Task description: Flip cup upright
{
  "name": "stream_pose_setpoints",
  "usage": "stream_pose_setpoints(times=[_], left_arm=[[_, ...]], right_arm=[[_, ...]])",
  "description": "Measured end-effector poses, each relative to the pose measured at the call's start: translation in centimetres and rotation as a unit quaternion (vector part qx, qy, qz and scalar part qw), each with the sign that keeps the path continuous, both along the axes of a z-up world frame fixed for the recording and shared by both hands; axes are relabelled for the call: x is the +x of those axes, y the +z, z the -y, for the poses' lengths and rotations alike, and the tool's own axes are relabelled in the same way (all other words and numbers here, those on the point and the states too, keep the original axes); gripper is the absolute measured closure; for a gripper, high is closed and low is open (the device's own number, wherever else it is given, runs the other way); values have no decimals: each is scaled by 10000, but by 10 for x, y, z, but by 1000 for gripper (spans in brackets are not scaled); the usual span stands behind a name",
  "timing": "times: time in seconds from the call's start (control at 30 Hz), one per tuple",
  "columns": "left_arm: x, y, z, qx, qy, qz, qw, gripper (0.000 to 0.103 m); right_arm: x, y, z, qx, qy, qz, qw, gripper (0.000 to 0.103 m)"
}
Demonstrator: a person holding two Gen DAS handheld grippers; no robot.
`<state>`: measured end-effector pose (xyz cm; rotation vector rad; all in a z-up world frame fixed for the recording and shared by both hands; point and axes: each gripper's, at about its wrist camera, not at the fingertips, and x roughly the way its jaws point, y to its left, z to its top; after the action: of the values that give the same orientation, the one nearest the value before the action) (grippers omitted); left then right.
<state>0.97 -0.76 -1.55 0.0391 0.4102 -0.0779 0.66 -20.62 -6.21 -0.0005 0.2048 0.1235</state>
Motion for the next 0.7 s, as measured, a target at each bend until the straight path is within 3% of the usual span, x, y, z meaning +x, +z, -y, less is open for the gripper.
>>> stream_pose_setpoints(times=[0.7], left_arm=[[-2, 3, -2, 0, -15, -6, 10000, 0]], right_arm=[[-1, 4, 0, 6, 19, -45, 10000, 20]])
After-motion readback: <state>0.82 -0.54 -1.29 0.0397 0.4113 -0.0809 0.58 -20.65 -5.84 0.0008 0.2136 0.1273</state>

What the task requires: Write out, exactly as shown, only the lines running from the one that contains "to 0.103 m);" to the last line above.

Solution for this task:
  "columns": "left_arm: x, y, z, qx, qy, qz, qw, gripper (0.000 to 0.103 m); right_arm: x, y, z, qx, qy, qz, qw, gripper (0.000 to 0.103 m)"
}
Demonstrator: a person holding two Gen DAS handheld grippers; no robot.
`<state>`: measured end-effector pose (xyz cm; rotation vector rad; all in a z-up world frame fixed for the recording and shared by both hands; point and axes: each gripper's, at about its wrist camera, not at the fingertips, and x roughly the way its jaws point, y to its left, z to its top; after the action: of the values that give the same orientation, the one nearest the value before the action) (grippers omitted); left then right.
<state>0.97 -0.76 -1.55 0.0391 0.4102 -0.0779 0.66 -20.62 -6.21 -0.0005 0.2048 0.1235</state>
Motion for the next 0.7 s, as measured, a target at each bend until the straight path is within 3% of the usual span, x, y, z meaning +x, +z, -y, less is open for the gripper.
>>> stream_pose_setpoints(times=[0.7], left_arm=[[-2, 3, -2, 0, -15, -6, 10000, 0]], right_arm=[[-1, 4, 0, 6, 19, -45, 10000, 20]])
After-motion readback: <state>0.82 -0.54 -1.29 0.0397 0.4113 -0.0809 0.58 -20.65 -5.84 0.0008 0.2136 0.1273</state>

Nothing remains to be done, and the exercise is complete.